As soon as the line containing "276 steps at" appears in the material below, start returning lines exactly, and end with the line containing "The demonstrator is".
[Material provided — start]
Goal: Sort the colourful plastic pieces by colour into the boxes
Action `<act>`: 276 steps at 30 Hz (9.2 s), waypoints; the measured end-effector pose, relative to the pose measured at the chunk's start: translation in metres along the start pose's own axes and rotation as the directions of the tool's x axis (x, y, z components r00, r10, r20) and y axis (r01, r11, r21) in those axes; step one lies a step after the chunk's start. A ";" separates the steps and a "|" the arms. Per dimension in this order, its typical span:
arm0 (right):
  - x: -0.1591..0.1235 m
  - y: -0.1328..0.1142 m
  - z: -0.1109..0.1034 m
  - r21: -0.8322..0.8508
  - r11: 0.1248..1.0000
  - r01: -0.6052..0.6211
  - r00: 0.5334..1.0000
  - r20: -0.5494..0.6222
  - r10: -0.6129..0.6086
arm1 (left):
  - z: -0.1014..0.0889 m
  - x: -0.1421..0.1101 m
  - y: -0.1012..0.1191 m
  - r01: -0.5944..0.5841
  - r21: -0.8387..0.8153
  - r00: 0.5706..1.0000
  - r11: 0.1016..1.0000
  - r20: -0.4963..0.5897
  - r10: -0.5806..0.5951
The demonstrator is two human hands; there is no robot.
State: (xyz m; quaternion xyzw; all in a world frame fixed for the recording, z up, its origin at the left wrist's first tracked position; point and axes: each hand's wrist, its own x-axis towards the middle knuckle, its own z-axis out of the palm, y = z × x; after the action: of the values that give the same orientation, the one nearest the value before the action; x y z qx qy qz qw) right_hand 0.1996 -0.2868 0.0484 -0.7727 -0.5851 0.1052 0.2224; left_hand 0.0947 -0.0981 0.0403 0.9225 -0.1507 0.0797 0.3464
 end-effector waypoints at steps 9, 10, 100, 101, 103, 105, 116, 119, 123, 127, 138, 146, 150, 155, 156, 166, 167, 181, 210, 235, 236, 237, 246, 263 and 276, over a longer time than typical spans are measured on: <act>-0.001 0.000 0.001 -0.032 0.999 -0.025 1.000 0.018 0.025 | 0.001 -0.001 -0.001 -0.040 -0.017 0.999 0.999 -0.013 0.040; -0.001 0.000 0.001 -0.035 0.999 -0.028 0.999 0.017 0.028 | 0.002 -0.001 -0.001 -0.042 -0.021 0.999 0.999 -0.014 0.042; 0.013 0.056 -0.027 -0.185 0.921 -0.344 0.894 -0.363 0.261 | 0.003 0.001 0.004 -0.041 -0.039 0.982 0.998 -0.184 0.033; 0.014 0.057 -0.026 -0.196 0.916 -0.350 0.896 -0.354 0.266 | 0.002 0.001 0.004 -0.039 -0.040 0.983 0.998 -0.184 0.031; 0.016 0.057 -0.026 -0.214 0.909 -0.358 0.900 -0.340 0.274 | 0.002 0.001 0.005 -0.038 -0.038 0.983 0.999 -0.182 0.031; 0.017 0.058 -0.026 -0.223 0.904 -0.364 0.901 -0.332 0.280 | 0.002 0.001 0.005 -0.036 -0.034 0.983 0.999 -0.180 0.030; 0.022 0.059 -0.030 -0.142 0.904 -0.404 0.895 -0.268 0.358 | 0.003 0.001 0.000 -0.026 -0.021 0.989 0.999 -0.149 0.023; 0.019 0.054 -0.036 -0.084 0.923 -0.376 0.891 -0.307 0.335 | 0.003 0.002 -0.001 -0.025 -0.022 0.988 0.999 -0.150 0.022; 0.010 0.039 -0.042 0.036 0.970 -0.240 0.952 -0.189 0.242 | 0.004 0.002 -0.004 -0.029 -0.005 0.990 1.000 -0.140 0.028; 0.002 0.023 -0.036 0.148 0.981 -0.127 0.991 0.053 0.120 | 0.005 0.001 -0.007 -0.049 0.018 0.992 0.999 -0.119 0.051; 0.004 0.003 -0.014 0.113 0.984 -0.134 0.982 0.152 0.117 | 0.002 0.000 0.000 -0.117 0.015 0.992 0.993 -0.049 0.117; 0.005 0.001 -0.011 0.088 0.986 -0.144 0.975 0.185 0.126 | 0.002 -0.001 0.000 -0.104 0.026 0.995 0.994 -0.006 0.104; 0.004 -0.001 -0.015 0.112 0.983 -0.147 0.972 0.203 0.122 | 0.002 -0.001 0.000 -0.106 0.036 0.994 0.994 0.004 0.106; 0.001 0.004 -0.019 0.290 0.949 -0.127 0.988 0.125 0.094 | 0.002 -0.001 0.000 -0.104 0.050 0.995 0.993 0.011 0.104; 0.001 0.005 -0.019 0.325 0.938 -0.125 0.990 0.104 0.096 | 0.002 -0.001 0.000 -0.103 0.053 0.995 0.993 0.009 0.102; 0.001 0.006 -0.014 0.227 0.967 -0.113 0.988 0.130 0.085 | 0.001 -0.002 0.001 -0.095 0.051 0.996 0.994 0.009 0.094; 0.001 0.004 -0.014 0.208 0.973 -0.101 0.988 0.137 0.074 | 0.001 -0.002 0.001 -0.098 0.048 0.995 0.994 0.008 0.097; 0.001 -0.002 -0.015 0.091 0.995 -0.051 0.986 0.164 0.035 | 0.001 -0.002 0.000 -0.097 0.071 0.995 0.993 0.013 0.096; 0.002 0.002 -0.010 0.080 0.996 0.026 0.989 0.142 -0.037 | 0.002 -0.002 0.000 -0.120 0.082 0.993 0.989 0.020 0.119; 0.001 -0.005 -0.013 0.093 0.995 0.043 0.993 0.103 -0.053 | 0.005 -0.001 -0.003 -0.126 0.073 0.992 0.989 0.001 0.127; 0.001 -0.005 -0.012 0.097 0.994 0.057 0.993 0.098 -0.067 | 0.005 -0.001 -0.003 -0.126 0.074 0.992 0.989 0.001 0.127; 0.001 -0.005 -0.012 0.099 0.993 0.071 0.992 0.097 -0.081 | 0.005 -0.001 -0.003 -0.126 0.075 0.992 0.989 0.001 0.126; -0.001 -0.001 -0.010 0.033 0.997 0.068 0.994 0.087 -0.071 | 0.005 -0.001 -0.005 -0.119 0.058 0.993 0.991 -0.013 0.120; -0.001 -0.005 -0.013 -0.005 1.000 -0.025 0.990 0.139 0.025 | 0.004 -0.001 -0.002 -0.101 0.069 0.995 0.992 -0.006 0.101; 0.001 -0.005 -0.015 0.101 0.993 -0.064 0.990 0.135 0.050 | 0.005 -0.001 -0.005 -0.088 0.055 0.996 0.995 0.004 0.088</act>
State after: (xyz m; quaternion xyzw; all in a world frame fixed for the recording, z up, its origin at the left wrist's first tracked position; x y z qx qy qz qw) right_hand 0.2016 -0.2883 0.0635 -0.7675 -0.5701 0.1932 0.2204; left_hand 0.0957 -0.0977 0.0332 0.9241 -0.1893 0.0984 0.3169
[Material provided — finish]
== Result of this exercise ==
Action `<act>`: 276 steps at 30 Hz (9.2 s), waypoints; the measured end-effector pose, relative to the pose measured at the chunk's start: translation in metres along the start pose's own axes and rotation as the directions of the tool's x axis (x, y, z components r00, r10, r20) and y axis (r01, r11, r21) in those axes; step one lies a step after the chunk's start. A ";" separates the steps and a "|" the arms. Per dimension in this order, its typical span:
arm0 (right):
  - x: -0.1591..0.1235 m
  - y: -0.1328..0.1142 m
  - z: -0.1109..0.1034 m
  - r21: -0.8322..0.8508
  - r11: 0.1248..1.0000
  - r01: -0.6052..0.6211
  - r00: 0.5334..1.0000
  - r20: -0.5494..0.6222
  - r10: -0.6129..0.6086
arm1 (left):
  - z: -0.1014..0.0889 m
  - x: -0.1421..0.1101 m
  - y: -0.1012..0.1191 m
  - r01: -0.5944..0.5841
  - r21: -0.8387..0.8153
  - r00: 0.5706..1.0000
  - r11: 0.1016..1.0000
  - r20: -0.4963..0.5897
  - r10: -0.5806..0.5951
The demonstrator is two human hands; there is no robot.

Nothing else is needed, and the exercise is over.